I'm fairly new to PostgreSQL.
I'm planning on running a data set of products through mechanical turk to enrich the data with pricing information. The problem is that I have 80,000 records uploaded by users, many of which are in actuality duplicates, although they may have other parameters not duplicate.
If I enrich data from a SELECT DISTINCT query, the problem is I won't have a way to add that data to the actual "duplicate" entries.
How can I see all the rows eliminated from a SELECT DISTINCT query, such that I can go back and enrich those rows with my new data later?
Instead of using DISTINCT
, you should GROUP BY
the fields you want to treat as indicating a duplicate.
Then you have a few options:
array_agg
the non-grouped-by rows;
Put a GROUP BY ... HAVING count(...) > 1
query in a subquery you use in the FROM
clause, then self-join on the original table on the same columns as you grouped by. That'll let you find all rows that have duplicates.
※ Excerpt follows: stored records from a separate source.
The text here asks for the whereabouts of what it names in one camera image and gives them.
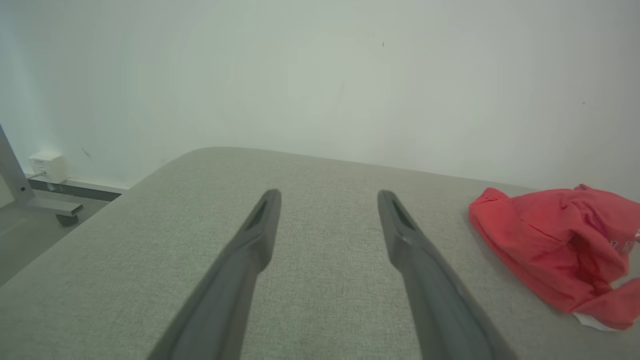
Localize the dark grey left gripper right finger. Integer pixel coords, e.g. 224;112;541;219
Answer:
377;189;518;360

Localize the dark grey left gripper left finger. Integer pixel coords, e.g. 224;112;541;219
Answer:
147;188;282;360

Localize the crumpled red jersey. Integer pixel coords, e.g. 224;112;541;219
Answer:
468;183;640;332

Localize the grey fabric sofa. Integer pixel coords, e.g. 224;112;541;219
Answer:
0;146;640;360

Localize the dark baseboard strip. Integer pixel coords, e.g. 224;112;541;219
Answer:
27;175;122;202

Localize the white wall box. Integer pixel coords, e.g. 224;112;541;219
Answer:
28;152;69;185

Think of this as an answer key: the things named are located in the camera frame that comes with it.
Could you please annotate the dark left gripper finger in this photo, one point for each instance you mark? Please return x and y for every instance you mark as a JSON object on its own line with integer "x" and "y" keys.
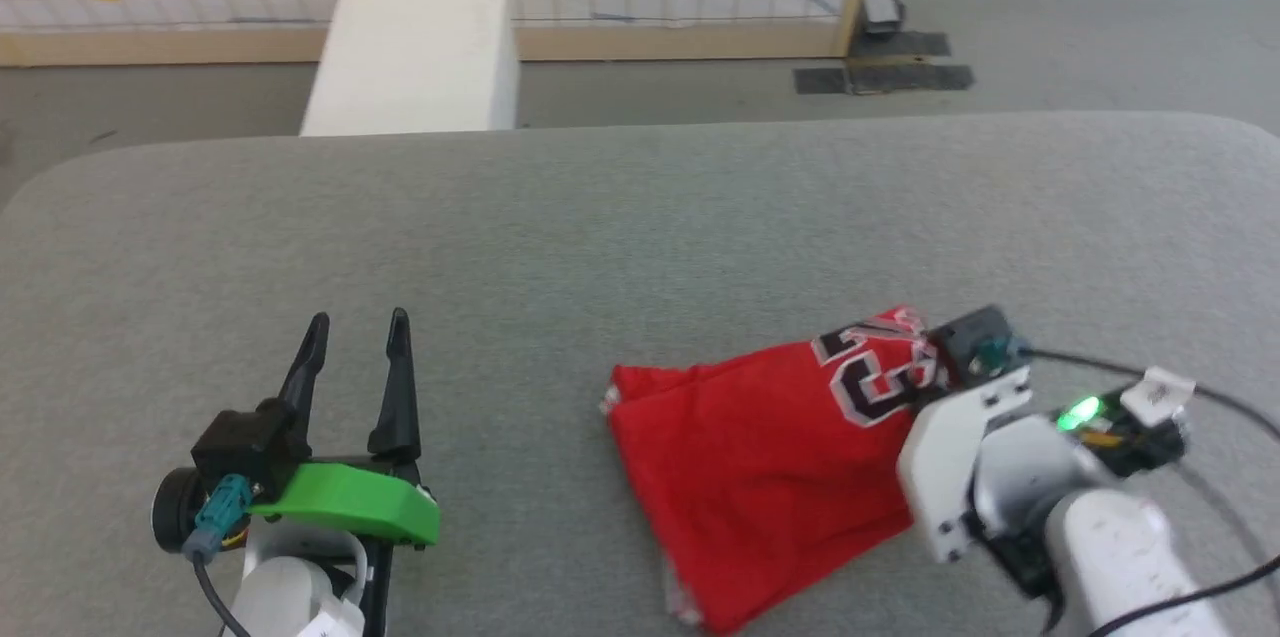
{"x": 398, "y": 407}
{"x": 305, "y": 377}

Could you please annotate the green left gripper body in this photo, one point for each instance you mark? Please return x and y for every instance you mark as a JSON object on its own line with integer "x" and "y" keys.
{"x": 350, "y": 502}

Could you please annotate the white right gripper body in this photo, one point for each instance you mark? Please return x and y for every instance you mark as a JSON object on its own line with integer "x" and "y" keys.
{"x": 940, "y": 467}

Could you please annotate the red and white Bulls jersey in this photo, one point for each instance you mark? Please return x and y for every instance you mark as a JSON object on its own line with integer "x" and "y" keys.
{"x": 770, "y": 467}

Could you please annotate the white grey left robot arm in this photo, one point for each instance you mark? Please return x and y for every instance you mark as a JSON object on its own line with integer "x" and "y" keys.
{"x": 285, "y": 587}

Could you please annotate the white rectangular block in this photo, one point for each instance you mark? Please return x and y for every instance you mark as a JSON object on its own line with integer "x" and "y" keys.
{"x": 410, "y": 67}

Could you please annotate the black floor tape patch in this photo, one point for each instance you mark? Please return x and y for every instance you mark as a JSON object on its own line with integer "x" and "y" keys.
{"x": 885, "y": 77}

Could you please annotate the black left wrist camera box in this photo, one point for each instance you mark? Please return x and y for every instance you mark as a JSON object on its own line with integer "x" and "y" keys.
{"x": 245, "y": 447}

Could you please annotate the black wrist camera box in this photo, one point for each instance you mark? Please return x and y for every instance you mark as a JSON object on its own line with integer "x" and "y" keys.
{"x": 245, "y": 447}
{"x": 975, "y": 342}

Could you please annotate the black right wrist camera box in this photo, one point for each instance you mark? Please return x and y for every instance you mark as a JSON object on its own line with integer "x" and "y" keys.
{"x": 975, "y": 342}

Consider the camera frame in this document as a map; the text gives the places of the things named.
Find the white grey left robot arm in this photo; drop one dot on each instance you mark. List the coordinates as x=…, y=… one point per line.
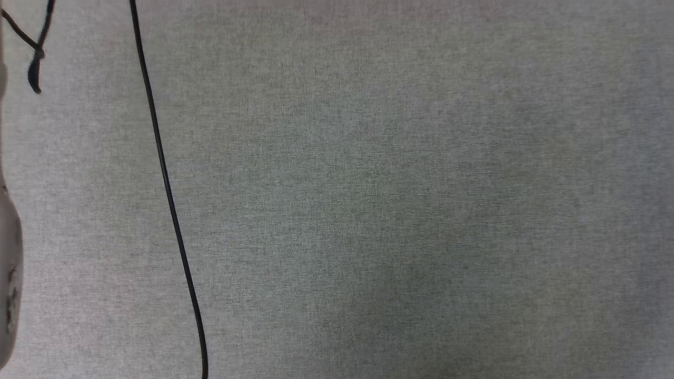
x=9, y=263

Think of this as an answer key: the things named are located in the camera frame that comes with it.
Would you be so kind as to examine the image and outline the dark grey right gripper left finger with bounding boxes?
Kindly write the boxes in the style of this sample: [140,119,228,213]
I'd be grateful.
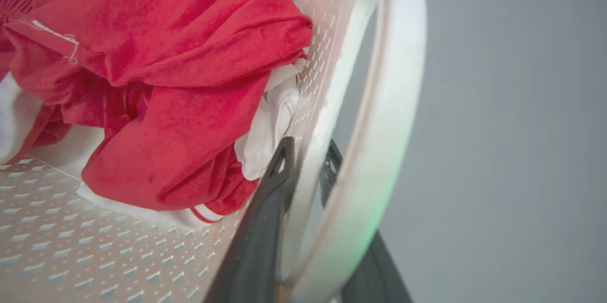
[204,137,297,303]

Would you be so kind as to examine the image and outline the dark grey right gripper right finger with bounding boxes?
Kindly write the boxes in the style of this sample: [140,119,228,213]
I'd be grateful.
[319,140,413,303]

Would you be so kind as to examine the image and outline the white perforated plastic laundry basket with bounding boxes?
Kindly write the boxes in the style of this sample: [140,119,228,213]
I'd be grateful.
[0,0,428,303]

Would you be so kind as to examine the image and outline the white fabric garment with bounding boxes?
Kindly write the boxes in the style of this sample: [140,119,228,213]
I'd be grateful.
[0,59,309,230]

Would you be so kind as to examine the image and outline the red fabric garment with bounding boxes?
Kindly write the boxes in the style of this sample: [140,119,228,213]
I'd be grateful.
[0,0,313,224]

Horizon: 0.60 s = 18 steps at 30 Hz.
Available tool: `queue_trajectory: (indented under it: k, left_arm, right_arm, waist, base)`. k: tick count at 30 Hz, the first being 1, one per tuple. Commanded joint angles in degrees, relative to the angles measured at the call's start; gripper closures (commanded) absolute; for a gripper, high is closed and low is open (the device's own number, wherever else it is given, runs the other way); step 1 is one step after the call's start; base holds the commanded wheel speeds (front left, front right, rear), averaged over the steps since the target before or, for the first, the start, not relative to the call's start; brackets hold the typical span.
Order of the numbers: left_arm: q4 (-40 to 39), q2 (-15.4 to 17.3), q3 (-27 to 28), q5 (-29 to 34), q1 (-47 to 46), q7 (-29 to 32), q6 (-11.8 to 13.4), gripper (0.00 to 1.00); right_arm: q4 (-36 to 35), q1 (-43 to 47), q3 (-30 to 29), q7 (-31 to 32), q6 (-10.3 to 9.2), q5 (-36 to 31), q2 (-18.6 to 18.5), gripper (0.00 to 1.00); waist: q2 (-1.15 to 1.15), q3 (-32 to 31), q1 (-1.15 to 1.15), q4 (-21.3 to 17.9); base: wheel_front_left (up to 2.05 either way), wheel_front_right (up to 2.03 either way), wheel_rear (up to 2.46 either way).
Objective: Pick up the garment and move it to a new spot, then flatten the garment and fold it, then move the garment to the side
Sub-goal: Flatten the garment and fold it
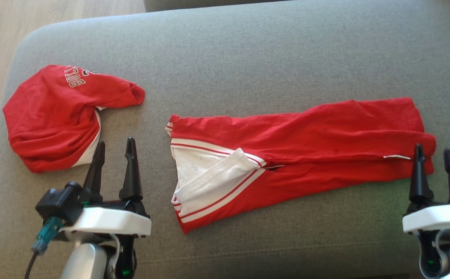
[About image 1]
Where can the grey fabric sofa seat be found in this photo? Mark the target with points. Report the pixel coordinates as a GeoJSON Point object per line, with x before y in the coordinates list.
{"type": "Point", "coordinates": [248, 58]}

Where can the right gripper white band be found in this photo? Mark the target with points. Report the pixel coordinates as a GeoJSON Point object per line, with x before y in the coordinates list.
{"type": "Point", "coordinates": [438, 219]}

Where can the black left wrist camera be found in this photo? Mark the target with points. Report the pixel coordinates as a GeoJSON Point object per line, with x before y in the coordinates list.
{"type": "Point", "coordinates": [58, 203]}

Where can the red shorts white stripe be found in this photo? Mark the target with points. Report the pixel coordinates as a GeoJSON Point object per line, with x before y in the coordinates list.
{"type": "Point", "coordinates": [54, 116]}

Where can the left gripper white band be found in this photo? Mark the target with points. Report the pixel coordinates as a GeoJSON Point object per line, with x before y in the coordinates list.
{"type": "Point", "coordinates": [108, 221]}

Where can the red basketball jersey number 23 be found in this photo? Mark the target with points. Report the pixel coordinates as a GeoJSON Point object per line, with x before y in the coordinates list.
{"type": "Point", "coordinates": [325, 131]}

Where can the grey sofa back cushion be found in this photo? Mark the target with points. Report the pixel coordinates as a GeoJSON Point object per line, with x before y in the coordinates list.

Use a window function to row_number() OVER (PARTITION BY col1, col2, col3) as dup_num
where col1, col2, col3
are the cols you currently have in the DISTINCT
query. Then wrap that up as a subquery-in-FROM and filter for WHERE dup_num > 1
. This approach lets you find only the duplicate rows, i.e. it excludes one row that it treats as the original row. To control which gets treated as duplicate and which as original you can use an ORDER BY
clause inside the OVER (...)
window.
I'm pretty sure there are lots of examples already on how to find and return duplicates. I suggest searching Stack Overflow under the postgresql tag for queries to find duplicates.